(Data items)

________________________________________

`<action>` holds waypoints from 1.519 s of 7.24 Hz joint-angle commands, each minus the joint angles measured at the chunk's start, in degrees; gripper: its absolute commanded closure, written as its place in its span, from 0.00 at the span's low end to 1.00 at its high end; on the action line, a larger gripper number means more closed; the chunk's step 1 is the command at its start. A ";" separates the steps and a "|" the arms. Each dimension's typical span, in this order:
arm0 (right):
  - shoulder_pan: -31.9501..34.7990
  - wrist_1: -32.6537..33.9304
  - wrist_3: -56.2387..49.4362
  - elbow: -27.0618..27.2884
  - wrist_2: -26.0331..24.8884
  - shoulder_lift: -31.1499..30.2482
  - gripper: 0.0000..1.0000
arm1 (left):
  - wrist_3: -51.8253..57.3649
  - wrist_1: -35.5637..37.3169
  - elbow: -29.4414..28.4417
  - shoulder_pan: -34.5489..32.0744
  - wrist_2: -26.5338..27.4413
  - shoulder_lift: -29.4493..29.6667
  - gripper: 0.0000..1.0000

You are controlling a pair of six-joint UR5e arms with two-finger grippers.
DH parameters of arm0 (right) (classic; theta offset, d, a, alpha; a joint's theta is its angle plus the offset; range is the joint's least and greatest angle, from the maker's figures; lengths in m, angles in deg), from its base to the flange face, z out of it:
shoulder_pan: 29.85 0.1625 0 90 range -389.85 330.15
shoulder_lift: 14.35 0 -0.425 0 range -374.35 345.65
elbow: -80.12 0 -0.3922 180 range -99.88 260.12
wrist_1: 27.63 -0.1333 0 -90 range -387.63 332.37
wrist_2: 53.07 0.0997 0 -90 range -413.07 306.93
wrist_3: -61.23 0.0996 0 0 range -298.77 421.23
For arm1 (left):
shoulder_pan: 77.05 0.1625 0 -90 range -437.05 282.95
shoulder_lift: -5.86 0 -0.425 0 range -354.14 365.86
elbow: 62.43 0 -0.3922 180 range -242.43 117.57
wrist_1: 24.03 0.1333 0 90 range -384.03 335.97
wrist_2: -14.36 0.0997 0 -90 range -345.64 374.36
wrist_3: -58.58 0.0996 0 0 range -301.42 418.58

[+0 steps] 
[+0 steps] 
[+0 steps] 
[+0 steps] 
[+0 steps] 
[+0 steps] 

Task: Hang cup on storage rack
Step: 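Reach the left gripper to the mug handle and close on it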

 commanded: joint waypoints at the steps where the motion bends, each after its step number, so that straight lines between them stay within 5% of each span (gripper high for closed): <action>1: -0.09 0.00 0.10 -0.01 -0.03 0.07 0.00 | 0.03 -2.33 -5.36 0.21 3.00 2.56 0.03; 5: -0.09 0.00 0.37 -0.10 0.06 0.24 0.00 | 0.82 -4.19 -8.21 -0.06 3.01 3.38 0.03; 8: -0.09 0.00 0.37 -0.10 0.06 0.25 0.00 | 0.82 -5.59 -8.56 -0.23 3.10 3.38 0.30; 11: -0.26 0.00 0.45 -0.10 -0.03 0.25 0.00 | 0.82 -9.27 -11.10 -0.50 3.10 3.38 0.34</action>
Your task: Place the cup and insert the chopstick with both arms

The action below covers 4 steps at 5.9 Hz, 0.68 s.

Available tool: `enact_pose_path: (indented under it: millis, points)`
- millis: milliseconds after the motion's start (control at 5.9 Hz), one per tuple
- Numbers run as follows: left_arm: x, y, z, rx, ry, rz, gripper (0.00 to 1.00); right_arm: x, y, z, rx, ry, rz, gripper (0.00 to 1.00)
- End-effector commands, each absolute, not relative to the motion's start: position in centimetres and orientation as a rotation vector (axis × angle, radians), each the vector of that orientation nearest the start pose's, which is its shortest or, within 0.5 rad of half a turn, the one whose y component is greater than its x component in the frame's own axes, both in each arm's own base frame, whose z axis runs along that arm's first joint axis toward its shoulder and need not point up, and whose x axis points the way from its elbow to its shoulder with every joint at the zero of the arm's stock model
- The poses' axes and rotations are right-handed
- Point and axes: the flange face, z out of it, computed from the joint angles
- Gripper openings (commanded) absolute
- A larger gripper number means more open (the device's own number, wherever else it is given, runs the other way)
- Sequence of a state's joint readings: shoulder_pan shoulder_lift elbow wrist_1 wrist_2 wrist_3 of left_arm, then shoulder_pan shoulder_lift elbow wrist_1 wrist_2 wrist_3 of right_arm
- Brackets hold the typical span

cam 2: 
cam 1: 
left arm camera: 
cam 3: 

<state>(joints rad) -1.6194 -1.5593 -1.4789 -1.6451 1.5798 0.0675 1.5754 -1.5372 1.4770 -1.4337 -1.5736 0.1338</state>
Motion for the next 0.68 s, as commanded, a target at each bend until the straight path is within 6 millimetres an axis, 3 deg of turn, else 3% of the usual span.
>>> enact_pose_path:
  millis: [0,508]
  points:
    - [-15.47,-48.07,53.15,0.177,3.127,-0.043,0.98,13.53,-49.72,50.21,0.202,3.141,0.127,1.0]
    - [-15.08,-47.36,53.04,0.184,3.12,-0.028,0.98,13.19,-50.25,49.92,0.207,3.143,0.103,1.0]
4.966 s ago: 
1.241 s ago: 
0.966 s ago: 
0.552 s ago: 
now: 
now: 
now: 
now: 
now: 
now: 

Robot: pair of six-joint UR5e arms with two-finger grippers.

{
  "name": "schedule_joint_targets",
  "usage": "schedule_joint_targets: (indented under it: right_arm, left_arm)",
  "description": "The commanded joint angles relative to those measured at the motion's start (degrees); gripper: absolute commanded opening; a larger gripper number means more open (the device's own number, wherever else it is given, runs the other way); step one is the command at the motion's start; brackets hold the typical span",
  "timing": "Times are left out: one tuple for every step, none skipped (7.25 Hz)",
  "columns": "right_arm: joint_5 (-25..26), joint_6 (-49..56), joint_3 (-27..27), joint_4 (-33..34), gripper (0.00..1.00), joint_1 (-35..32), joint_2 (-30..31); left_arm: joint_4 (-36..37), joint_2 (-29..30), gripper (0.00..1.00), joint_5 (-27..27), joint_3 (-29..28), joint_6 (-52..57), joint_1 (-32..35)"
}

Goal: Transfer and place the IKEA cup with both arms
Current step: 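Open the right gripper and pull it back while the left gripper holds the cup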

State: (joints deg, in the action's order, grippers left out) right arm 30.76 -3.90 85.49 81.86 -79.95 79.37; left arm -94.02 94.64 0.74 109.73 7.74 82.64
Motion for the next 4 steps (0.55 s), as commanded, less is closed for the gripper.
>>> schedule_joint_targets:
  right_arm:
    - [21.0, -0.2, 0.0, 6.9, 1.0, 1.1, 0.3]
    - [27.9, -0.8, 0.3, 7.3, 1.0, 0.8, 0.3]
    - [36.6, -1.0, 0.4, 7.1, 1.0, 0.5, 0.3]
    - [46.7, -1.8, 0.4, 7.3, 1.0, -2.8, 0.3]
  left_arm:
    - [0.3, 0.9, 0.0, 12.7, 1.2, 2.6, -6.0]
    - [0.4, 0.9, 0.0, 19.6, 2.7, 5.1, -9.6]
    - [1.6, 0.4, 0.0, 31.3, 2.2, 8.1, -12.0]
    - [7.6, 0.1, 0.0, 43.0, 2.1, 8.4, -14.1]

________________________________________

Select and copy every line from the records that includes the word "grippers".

You are controlling a pair of six-joint UR5e arms with two-finger grippers.
Robot: pair of six-joint UR5e arms with two-finger grippers.
State: (joints deg, in the action's order, grippers left out) right arm 30.76 -3.90 85.49 81.86 -79.95 79.37; left arm -94.02 94.64 0.74 109.73 7.74 82.64

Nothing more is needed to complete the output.